Private Learning of Littlestone Classes, Revisited
Xin Lyu
TL;DR
This work studies private online and PAC learning for Littlestone classes under approximate differential privacy, revealing that private learning remains feasible with nontrivial guarantees tied to the Littlestone dimension. The authors introduce a $(p,d)$-decomposition and irreducibility framework, coupled with a private sparse selection mechanism based on a sparse Exponential Mechanism, to achieve a private online learner with a realizable-mistake bound of $\tilde{O}(d^{9.5}\log(T)\log(1/\delta)/\varepsilon)$ and a private PAC learner with sample complexity $\tilde{O}(\log(1/\delta)\,d^{5}/(\varepsilon \alpha))$. Their approach leverages interleaving hypothesis classes, the split-and-aggregate paradigm, and AboveThreshold primitives to implement a private halving-like process in the online setting, and the DP-ERM construction in the PAC setting.
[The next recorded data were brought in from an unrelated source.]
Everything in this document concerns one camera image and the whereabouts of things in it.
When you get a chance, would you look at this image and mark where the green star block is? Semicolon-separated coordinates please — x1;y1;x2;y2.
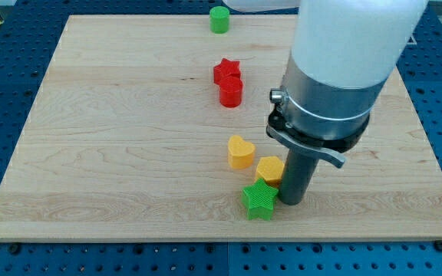
242;178;279;221

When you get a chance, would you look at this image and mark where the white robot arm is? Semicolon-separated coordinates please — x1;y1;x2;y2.
225;0;427;152

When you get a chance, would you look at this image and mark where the red star block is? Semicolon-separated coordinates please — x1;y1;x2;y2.
213;58;241;84

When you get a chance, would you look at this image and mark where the yellow heart block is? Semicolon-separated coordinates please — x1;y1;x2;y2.
227;135;256;169

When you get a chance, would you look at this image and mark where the red cylinder block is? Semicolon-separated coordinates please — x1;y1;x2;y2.
219;76;243;107

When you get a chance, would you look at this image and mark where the yellow hexagon block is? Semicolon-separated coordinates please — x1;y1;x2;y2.
255;156;285;188

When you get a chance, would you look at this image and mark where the wooden board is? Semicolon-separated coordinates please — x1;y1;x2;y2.
0;15;442;243

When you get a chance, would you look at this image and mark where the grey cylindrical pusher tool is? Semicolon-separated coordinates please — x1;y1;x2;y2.
278;150;318;205

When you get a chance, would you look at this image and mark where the green cylinder block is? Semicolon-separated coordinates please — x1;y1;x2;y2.
209;6;230;34
Overall, the results significantly tighten the known private online learning rates for Littlestone classes and strengthen the connection between private and online learning in both realizable and PAC contexts, with practical impact for privacy-preserving sequential decision tasks.
Abstract
We consider online and PAC learning of Littlestone classes subject to the constraint of approximate differential privacy. Our main result is a private learner to online-learn a Littlestone class with a mistake bound of $\tilde{O}(d^{9.5}\cdot \log(T))$ in the realizable case, where $d$ denotes the Littlestone dimension and $T$ the time horizon. This is a doubly-exponential improvement over the state-of-the-art [GL'21] and comes polynomially close to the lower bound for this task. The advancement is made possible by a couple of ingredients. The first is a clean and refined interpretation of the ``irreducibility'' technique from the state-of-the-art private PAC-learner for Littlestone classes [GGKM'21]. Our new perspective also allows us to improve the PAC-learner of [GGKM'21] and give a sample complexity upper bound of $\widetilde{O}(\frac{d^5 \log(1/δβ)}{\varepsilon α})$ where $α$ and $β$ denote the accuracy and confidence of the PAC learner, respectively. This improves over [GGKM'21] by factors of $\frac{d}α$ and attains an optimal dependence on $α$. Our algorithm uses a private sparse selection algorithm to \emph{sample} from a pool of strongly input-dependent candidates. However, unlike most previous uses of sparse selection algorithms, where one only cares about the utility of output, our algorithm requires understanding and manipulating the actual distribution from which an output is drawn. In the proof, we use a sparse version of the Exponential Mechanism from [GKM'21] which behaves nicely under our framework and is amenable to a very easy utility proof.